Blogging and Diary of a Young Writer
I write a monthly blog post for Outlet Publishing’s Diary of a Young Writer. They were mostly reflective, with two advice pieces on essay writing and essay reading. I looked back on some memories from my time in university, such as #earlymodernmadlibs, a fun experiment I did with some of my classmates as part of our studies in 3rd year and one of my final essays on the concept of Labour of Love. I reflected on the long-term writing projects that were integral to my writing over the past decade and why I decided to let them go. You can read it here. The last blog post I had published there was about toxic positivity in the pandemic, a topic I feel strongly about. In 2020, I tended to overshare about my ‘failures’ in the blog as a statement against this, but I do intend to continue in being open with my audience when things don’t quite work out.
In the summer, I started creating my own graphics and thumbnails for each blog post and although they're not perfect, I'm proud of them for what they are.
I also wrote a piece about my dissertation proposal process, which should be published in Diary of a Young Writer this month. Keep an eye on mine and theirs social media if you’re interested in reading it!
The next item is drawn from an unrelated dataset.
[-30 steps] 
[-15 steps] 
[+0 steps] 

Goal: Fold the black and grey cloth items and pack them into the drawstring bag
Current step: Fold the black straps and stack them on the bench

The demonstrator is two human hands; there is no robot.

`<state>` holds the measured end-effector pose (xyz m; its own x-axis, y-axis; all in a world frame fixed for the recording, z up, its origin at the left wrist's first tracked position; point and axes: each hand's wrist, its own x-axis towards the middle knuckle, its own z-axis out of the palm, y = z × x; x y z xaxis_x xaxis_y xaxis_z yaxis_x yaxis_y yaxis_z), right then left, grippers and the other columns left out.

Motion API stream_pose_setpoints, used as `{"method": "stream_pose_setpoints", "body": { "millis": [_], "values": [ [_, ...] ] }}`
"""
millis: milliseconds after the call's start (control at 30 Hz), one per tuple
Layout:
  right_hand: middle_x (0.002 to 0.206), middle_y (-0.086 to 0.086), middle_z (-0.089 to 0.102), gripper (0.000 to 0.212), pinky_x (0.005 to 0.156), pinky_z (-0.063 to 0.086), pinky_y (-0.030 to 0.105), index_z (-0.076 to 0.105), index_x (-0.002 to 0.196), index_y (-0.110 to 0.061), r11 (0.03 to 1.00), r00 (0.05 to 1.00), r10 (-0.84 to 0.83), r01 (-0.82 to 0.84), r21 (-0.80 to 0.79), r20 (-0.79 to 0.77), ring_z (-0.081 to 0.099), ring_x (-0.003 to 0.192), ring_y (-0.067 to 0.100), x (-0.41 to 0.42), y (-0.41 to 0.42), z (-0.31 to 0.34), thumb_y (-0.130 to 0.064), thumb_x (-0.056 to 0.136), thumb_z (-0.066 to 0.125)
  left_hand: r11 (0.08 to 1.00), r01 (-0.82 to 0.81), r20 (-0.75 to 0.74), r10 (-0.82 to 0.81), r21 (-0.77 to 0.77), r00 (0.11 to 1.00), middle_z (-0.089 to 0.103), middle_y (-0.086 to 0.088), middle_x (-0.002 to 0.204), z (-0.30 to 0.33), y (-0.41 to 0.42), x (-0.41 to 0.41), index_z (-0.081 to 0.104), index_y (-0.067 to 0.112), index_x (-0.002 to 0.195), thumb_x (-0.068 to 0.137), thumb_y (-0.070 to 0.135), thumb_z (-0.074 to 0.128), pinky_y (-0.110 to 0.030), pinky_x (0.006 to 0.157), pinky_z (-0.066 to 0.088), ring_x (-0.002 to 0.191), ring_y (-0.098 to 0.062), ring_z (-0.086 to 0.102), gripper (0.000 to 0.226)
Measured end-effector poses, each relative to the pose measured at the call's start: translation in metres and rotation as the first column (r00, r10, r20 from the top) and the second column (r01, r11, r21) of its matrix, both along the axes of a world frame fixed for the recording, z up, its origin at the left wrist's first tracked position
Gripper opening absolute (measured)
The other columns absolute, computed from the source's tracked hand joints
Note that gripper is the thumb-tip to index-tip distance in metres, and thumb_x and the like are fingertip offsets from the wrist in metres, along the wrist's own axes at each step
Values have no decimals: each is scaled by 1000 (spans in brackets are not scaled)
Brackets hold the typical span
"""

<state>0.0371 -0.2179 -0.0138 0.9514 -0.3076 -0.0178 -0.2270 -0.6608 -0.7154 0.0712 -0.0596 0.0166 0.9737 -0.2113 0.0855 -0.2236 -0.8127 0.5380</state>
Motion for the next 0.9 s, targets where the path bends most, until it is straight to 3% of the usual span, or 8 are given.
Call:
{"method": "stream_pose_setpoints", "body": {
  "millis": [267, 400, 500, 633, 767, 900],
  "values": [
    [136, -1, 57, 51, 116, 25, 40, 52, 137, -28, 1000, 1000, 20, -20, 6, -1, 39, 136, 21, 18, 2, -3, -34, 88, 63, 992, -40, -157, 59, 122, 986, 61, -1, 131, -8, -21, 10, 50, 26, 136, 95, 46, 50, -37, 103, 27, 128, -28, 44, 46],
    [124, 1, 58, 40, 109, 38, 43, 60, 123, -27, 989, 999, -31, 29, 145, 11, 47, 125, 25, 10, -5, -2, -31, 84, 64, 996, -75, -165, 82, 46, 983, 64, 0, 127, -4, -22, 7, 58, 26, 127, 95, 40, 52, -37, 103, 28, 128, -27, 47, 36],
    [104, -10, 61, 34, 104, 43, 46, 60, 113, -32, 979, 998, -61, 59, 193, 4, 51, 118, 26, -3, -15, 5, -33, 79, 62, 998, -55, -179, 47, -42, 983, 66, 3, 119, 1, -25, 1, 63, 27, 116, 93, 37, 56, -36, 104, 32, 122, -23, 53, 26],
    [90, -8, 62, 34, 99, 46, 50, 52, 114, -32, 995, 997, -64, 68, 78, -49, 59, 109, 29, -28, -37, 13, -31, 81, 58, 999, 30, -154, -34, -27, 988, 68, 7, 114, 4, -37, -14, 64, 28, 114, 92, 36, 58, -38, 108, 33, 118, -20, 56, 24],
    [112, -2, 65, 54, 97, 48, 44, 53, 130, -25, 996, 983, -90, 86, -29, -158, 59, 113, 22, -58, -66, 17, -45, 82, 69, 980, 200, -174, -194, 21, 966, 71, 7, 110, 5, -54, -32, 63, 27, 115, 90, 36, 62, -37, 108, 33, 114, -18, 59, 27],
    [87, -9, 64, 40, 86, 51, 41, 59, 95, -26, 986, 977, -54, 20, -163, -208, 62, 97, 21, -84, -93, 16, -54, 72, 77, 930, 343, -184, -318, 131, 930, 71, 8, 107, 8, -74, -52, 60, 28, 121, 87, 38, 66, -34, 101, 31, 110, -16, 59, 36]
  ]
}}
Going forward in 2022, I’ll be working on some longer-term projects like my short story and poetry collections. I’ve made steady progress with these since I finished my assignments, and it’s exciting to see them forming. Gayle and I will keep Words and Music going, however whether we’re on Zoom or back in the wild is out with our control. It’s been something that’s kept me in the world during these trying times for sure. I was hoping to reach the 100-submission mark by the end of this year, but that’s ended up not happening. I should be able to reach that by the end of 2022 even at a slower pace. However, many rejections I receive is also out with my control, so we’ll see what happens. Alessandro and I are going to try and keep the Starter Quest podcast going, regardless of how many followers we have. As long as we’re having fun with it, it’ll be a project I’ll be excited to work on.
In 2022, I should be more stable for me and I can make good progress on my larger projects. Thank you so much for being part of my audience and I hope to see you in 2023!